Probably give the campden tablets a run, at least with this lot, as much of the fruit looks like it was kicked into the boxes. Off the ground. After sitting for a week. In the sun. 
I'm tempted to draw off a couple of liters and just let it go to see what happens.

One more thing, the juice is a little pulp heavy. The old Breville must have been hitting it's duty cycle around 10 kg in and not spinning up as hard as it should, thus the juice started getting a little on the thick side. 
Should I run it through the strainer or just go with it?


----------



## manticle (18/3/13)

Rotting fruit is best not used.


----------



## Greg.L (18/3/13)

The advantage of fruit on the ground is at least you can be sure it's ripe. A lot of cider is made from apples that were picked from the ground. But it is softer so it gives off more pulp. I would start to ferment it then rack it off the lees in a few days.


----------



## Dave70 (18/3/13)

Greg.L said:


> The advantage of fruit on the ground is at least you can be sure it's ripe. A lot of cider is made from apples that were picked from the ground. But it is softer so it gives off more pulp. I would start to ferment it then rack it off the lees in a few days.


What do you think about a crash chill in for day or two after primary fermentation just to help everything drop out and settle? To rough on the yeast?
Cant say I've ever had problems with bottled beer carbing up after prolonged cold crashing.


----------



## Mr. No-Tip (18/3/13)

I was lucky enough to sit in on a Wig and Pen cidering and take home a fermenter full. We add Sodium Meta at a division of the brewery dosage. I stopped the S04 at 1010 and went into the keg, as per their method.

Rotten egg cider from the keg. This does not happen in the Wig and Pen, but their ferementer is wide and flat compared to my home barrel with a glad wrap lid.

A lot of burping in the keg and I got it off, but probably also dropped well below 1010 during that. I tasted so much sulphur during the process that I am now ultra sensitive to it - I taste a little bit in a lot of commercial ciders.

We did a repeat batch with no sodium meta and all was well.

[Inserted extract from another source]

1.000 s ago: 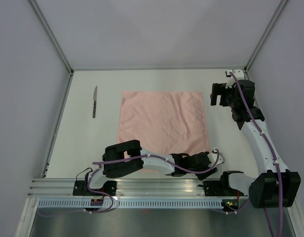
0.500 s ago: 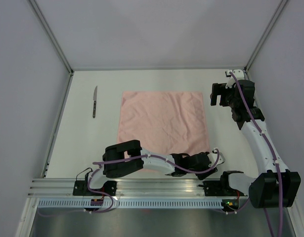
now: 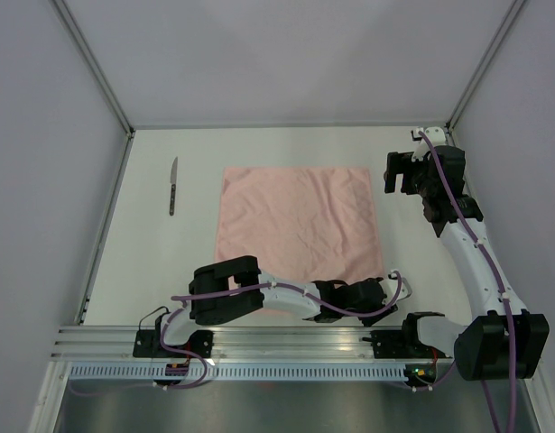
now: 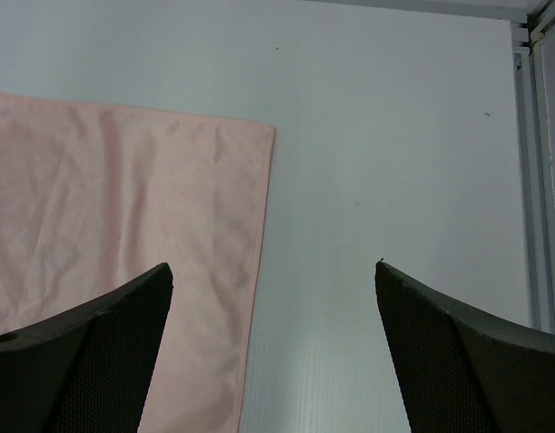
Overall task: Fold the napkin, place the utensils inside, and roll it up
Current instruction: Fold the napkin
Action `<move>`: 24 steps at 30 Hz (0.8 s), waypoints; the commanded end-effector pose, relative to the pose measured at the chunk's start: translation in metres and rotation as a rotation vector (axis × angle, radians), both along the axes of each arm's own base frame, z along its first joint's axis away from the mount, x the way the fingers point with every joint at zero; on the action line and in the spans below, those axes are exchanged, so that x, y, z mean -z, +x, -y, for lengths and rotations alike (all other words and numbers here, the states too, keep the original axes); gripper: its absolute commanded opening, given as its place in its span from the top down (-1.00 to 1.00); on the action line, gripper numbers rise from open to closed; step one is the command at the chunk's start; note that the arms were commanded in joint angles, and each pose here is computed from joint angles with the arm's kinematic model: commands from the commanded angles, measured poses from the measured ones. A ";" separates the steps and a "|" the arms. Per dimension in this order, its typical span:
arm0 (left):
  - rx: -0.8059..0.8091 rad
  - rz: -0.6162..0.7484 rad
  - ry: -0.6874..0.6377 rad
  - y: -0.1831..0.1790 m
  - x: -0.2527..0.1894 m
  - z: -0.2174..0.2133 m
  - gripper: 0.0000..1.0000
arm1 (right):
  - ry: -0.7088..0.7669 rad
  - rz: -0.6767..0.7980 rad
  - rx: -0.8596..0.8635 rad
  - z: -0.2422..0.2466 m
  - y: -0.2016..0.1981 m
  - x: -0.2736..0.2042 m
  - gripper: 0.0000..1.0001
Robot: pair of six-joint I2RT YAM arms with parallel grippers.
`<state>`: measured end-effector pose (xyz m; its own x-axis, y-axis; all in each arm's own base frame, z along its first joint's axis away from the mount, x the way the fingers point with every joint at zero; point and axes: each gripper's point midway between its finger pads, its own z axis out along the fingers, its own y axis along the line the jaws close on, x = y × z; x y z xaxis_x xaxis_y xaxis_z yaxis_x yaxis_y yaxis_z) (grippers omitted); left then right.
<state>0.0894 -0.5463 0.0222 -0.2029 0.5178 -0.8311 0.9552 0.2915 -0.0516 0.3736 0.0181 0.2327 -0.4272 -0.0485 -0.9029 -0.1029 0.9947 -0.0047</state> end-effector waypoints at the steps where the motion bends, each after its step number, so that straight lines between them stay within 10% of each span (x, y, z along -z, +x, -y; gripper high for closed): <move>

A lot of specifics here that may not apply to you, including stopping before complete fermentation to retain some sweetness, but worth considering anyway.


----------



## Dave70 (18/3/13)

Mr. No-Tip said:


> I was lucky enough to sit in on a Wig and Pen cidering and take home a fermenter full. We add Sodium Meta at a division of the brewery dosage. I stopped the S04 at 1010 and went into the keg, as per their method.
> 
> Rotten egg cider from the keg. This does not happen in the Wig and Pen, but their ferementer is wide and flat compared to my home barrel with a glad wrap lid.
> 
> ...


I had considered pasteurizing the lot when it simply hit a the flavor I wanted. Wifey enjoys the odd sweet cider - even more odd as she's currently breastfeeding, so I doubt I'll bother with this batch.


----------



## Greg.L (18/3/13)

Cold crashing does risk sulfur smells, pasteurising then kegging is a good way to go. You only need to take it to 70c.


----------



## Dave70 (21/3/13)

Ya'll should see this. There's such a thick layer of pulp floating in the juice, it reminds me of the thermal mud pools in Rotorua. 
Since it was more like apple concentrate I added a few liters of water and .500g of raw sugar. Still got 1.050.
S04 @ 14 deg. Smells appliee sweet.


----------